9. Wrapping film according to at least one of the preceding claims, characterized in that the wrapping film has a solvent-free PSA which is produced by coextrusion, melt coating or dispersion coating, preferably a dispersion PSA and in particular one based on polyacrylate, this adhesive using a flame or corona pretreatment or an adhesion promoter layer, which is applied by coextrusion or coating, is connected to the surface of the carrier film.

10. Wrapping film according to at least one of the preceding claims, characterized in that the oxygen index (LOI) is above 20, preferably above 23 and particularly preferably above 27%.

11. Wrapping film according to at least one of the preceding claims, characterized in that the fire speed according to FMVSS 302 for a horizontal sample is below 200 mm / min, preferably below 100 mm / min, and in particular the sample is self-extinguishing under these test conditions.

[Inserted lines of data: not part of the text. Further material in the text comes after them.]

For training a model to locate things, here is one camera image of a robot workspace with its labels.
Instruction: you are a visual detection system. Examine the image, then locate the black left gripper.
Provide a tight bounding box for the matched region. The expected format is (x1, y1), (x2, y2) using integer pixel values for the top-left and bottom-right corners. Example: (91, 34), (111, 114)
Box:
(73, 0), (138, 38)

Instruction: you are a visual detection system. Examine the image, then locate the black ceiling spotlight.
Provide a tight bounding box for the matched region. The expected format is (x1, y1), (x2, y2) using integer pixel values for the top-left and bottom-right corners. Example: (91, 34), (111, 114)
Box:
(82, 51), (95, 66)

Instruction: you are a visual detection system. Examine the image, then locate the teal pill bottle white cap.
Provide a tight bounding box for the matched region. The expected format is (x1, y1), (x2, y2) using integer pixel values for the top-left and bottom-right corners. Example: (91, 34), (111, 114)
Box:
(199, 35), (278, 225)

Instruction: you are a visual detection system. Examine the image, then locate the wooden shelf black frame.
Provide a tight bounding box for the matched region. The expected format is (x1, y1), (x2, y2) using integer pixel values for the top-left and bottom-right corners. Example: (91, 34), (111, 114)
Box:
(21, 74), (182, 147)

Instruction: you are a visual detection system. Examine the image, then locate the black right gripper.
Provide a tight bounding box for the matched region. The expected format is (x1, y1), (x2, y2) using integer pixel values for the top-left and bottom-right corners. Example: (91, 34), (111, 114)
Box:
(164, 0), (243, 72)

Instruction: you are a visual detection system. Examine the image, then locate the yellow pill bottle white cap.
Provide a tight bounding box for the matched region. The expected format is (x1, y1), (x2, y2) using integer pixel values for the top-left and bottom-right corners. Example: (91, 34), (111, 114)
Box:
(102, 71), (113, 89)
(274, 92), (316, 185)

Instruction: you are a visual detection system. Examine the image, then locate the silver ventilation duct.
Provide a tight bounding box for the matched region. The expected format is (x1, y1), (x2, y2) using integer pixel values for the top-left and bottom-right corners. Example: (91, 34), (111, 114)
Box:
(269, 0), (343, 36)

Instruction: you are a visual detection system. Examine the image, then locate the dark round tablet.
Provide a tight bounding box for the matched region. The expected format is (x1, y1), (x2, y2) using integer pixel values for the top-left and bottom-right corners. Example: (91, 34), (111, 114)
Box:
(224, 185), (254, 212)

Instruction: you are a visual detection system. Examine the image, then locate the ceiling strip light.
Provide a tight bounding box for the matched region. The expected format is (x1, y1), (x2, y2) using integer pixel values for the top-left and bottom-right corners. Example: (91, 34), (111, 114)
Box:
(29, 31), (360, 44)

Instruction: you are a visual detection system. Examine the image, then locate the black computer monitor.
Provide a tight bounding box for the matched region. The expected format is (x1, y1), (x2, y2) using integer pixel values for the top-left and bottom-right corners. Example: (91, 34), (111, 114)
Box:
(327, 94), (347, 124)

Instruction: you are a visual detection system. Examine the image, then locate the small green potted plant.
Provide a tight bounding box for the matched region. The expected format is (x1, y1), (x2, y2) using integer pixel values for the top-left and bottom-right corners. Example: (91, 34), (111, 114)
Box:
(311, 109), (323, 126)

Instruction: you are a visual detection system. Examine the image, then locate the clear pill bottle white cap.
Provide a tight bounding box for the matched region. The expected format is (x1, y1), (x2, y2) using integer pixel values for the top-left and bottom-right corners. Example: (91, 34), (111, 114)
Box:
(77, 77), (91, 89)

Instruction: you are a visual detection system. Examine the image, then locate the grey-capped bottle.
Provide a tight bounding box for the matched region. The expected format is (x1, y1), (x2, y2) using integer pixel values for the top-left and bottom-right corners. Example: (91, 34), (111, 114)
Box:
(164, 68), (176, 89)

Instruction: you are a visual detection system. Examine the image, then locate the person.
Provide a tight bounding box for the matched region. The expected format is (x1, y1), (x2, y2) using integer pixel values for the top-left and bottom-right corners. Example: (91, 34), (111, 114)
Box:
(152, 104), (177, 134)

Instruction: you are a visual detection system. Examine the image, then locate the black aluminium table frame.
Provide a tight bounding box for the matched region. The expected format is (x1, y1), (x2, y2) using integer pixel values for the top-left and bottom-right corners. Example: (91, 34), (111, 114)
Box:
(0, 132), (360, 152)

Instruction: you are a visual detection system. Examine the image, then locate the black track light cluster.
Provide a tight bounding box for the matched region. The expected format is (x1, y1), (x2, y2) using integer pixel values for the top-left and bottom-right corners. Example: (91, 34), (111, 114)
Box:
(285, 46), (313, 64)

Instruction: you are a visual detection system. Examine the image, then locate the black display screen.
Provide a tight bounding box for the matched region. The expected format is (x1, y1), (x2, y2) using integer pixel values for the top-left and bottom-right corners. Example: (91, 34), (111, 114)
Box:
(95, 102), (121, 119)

12. Wrapping film according to one of the preceding claims, characterized in that the proportion of carbon black is at least 5 phr, preferably at least 10 phr, the carbon black preferably having a pH of 6 to 8.

3. Use of a wrapping film according to at least one of the preceding claims for bundling, protecting, labeling, isolating or sealing ventilation pipes or wires or cables and for sheathing cable sets in vehicles or field coils for picture tubes.